The mechanisms underlying STN-DBS have been debated extensively in several reviews; less investigated are the biochemical consequences, which are still under scrutiny. Crucial and only partially understood, for instance, are the complex interplays occurring between STN-DBS and levodopa (LD)-centred therapy in the post-surgery follow-up.
The main goal of this review is to address the question of whether an improved motor control, based on STN-DBS therapy, is also achieved through the additional modulation of other neurotransmitters, such as noradrenaline (NA) and serotonin (5-HT). A critical issue is to understand not only acute DBS-mediated effects, but also chronic changes, such as those involving cyclic nucleotides, capable of modulating circuit plasticity.

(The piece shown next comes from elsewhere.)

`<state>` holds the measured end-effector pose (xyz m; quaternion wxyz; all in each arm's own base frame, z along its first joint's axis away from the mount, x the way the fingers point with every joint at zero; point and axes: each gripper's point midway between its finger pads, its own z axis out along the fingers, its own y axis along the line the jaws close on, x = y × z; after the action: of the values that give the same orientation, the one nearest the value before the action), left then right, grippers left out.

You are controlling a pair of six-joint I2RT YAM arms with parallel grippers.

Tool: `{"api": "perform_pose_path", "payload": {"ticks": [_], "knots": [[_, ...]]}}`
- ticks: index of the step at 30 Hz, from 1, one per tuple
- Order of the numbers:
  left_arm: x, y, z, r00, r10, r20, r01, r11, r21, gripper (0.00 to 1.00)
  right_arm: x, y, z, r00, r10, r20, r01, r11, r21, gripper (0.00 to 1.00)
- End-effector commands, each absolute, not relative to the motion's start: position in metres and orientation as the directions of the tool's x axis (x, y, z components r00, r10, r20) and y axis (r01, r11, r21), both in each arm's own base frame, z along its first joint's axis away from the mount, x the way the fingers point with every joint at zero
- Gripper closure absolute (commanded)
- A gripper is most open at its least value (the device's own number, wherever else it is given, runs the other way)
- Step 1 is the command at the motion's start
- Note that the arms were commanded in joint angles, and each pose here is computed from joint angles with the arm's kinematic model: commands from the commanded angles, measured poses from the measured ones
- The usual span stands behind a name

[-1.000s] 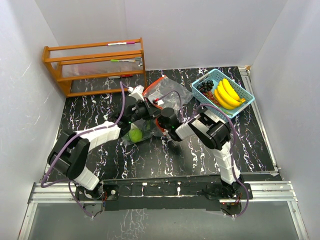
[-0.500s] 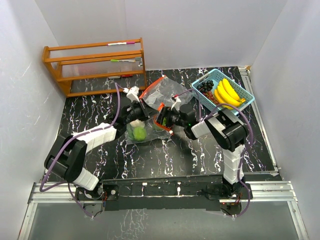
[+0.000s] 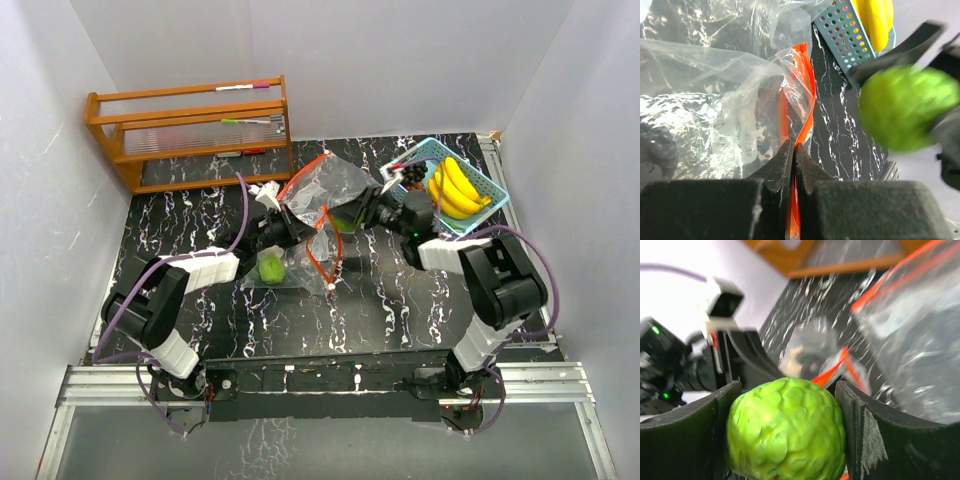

The present article will discuss the neurochemical changes promoted by STN-DBS and will document the main results obtained in microdialysis studies. Furthermore, we will also examine the preliminary achievements of voltammetry applied to humans, and discuss new hypothetical investigational routes, taking into account novel players such as glia, or subcortical regions such as the pedunculopontine (PPN) area.
Our further understanding of specific changes in brain chemistry promoted by STN-DBS would further disseminate its utilisation, at any stage of disease, avoiding an irreversible lesioning approach.